In three weeks, I had him. A big fellow with a cheerful ugly face, shirt half unlaced against the raging heat that refused to cool even in the night, sweat beading on his temples. I’d been steadily losing to him all night, enough that he looked at me with a benevolent gleam of friendliness, and when yet another round went against me, he shook his head and offered to buy me a tankard of wine.

“I always thought little men like you would be luckier than the rest of us,” he said, waving the maidservant over. “A full-size man’s supply of luck for a dwarf; that should make you a natural at
primiera
.”

I shook my head ruefully, sweeping away my winning hand that would have taken the pot had I bothered to play it correctly. “I’ve never been lucky, my friend.”

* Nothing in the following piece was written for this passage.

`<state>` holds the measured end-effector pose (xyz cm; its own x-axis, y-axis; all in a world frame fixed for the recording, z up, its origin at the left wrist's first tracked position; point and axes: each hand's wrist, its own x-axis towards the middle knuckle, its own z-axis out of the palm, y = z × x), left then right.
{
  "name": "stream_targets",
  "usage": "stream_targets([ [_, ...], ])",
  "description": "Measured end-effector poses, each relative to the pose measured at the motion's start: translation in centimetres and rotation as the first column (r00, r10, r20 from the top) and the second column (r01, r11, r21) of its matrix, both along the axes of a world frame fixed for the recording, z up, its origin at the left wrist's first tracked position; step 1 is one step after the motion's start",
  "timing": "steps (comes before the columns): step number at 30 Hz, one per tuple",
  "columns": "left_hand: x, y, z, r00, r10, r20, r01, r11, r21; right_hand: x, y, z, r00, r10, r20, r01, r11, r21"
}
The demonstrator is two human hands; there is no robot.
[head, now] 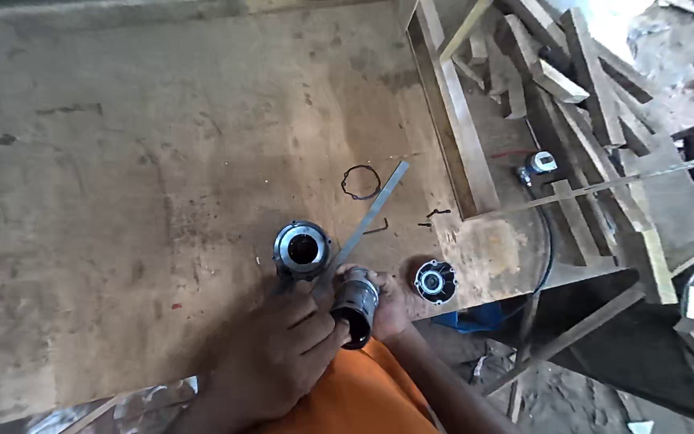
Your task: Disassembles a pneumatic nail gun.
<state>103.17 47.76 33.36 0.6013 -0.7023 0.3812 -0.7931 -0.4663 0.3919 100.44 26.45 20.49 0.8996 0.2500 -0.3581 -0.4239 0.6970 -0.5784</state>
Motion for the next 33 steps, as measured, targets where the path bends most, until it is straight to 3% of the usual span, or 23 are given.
stream_targets([
  [3, -0.2, 0.4, 0.6, 0.996, -0.084, -0.043, 0.084, 0.996, -0.001, -1.5, -0.1, -1.5, 0.999, -0.004, -0.036, 0.006, 0.999, 0.035],
  [6, -0.3, 1.4, 1.4, 0.987, -0.119, -0.113, 0.102, 0.984, -0.145, -3.1, -0.9, -3.7, 0.984, -0.094, -0.148, 0.094, 0.996, -0.007],
  [8, -0.1, 1.9, 1.5, 0.984, -0.069, -0.162, 0.044, 0.987, -0.157, -4.0, -2.1, -4.9, 0.961, -0.161, -0.223, 0.160, 0.987, -0.023],
  [10, 0.1, 2.8, -0.3, 0.956, 0.104, -0.273, -0.135, 0.986, -0.099, -4.6, -3.6, -6.1, 0.949, -0.165, -0.267, 0.171, 0.985, -0.001],
  [12, 0.6, 4.1, -3.9, 0.853, 0.311, -0.420, -0.357, 0.934, -0.032, -4.9, -4.4, -7.2, 0.926, -0.207, -0.316, 0.178, 0.977, -0.120],
  [15, 1.5, 5.6, -9.7, 0.564, 0.502, -0.656, -0.558, 0.817, 0.145, -5.8, -5.8, -9.4, 0.880, -0.266, -0.393, 0.169, 0.949, -0.265],
  [19, 2.0, 5.3, -12.7, 0.229, 0.507, -0.831, -0.425, 0.820, 0.383, -7.0, -6.4, -11.3, 0.793, -0.368, -0.485, 0.148, 0.889, -0.433],
  [22, 3.1, 4.5, -12.3, 0.123, 0.517, -0.847, -0.232, 0.845, 0.482, -7.2, -6.1, -11.7, 0.789, -0.390, -0.475, 0.126, 0.859, -0.496],
  [26, 3.5, 3.3, -11.6, -0.013, 0.510, -0.860, -0.192, 0.843, 0.503, -7.6, -5.8, -12.5, 0.857, -0.354, -0.374, 0.053, 0.783, -0.619],
  [28, 3.1, 2.4, -11.5, 0.021, 0.531, -0.847, -0.193, 0.834, 0.518, -7.9, -5.8, -13.1, 0.895, -0.322, -0.309, 0.018, 0.718, -0.696],
  [33, 1.1, 0.8, -12.5, 0.265, 0.610, -0.747, -0.158, 0.792, 0.590, -8.7, -5.1, -13.0, 0.969, -0.222, -0.108, 0.023, 0.516, -0.856],
])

“Niccolo,” he said. “I’ve taken enough out of your purse, you might as well have my name in return. And a drink.”

An irritable-looking tavern maid slapped down my tankard, scowling as I blew her a kiss in thanks. “There’s a face that would sour vinegar,” I whistled as she turned away. “There was another one last night, dark-haired, pretty as a new day. I’d hoped to see her tonight.” Dropping a wink. “She liked me.”

“Good thing she isn’t here then, my friend.” Niccolo the guardsman leaned back in his chair, giving a proud slap to the Borgia bull on his doublet. “Every girl likes a man in a uniform best.”

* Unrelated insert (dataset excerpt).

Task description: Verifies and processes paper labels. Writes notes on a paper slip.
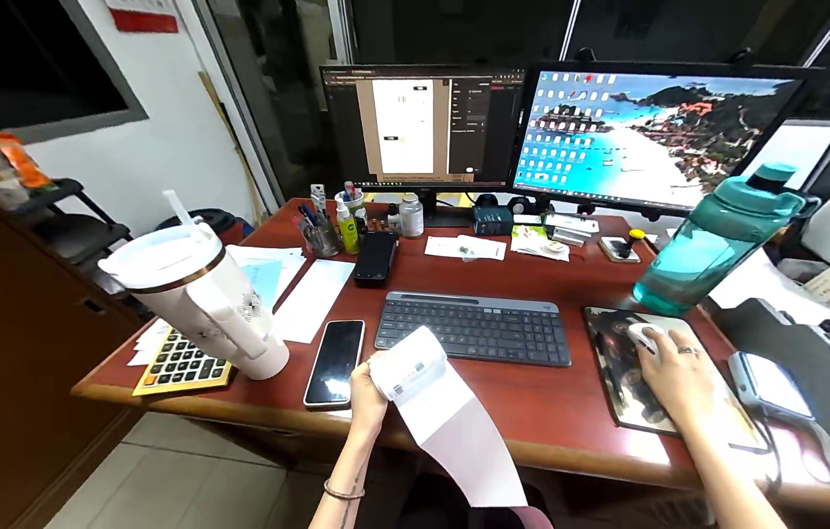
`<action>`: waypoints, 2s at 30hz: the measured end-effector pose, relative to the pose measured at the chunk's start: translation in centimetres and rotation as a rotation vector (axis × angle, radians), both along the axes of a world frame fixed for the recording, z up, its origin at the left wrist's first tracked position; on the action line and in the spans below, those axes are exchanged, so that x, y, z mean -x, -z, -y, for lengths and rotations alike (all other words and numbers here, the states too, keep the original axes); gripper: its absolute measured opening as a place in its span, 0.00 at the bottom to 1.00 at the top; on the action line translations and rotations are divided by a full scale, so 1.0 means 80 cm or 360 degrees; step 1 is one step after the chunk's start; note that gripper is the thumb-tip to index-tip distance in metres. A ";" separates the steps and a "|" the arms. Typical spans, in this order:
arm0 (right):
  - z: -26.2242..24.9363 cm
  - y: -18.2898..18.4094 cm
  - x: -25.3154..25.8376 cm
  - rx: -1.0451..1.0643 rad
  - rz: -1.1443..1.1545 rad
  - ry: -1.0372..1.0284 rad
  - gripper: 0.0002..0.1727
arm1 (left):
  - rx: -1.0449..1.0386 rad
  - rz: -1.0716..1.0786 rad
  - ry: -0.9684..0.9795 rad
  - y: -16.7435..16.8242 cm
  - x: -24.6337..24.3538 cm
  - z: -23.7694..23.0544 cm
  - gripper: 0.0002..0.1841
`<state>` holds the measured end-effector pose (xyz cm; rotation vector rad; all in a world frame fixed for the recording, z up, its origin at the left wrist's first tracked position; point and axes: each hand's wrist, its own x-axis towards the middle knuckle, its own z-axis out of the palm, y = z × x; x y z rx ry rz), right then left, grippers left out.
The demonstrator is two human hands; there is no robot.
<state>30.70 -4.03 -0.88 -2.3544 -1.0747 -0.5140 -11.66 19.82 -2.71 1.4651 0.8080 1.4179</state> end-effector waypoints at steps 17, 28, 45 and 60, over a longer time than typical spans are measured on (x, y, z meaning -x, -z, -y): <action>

“Don’t underestimate a woman’s curiosity.” I made a gesture from my prominent forehead to my broad chest to my short legs that didn’t reach the floor. “A girl sees this, and she wants to see more. You know how many I’ve had that way? I could cross Rome without putting foot to floor, hopping between the beds I’ve visited.”

“Get on with you,” Niccolo scoffed, but he looked interested. Most men are—base curiosity isn’t just a female vice. Men look at me and wonder secretly how a man of my size can perform a man’s most basic function. In the lowest quarters of Rome you can find shows where dwarves tup each other before an audience that has paid good coin to watch.

“Of course, when a woman’s had a dwarf, there’s no telling what else she wants.” I took another swallow of wine, letting it slosh on the table. “There was one woman . . .”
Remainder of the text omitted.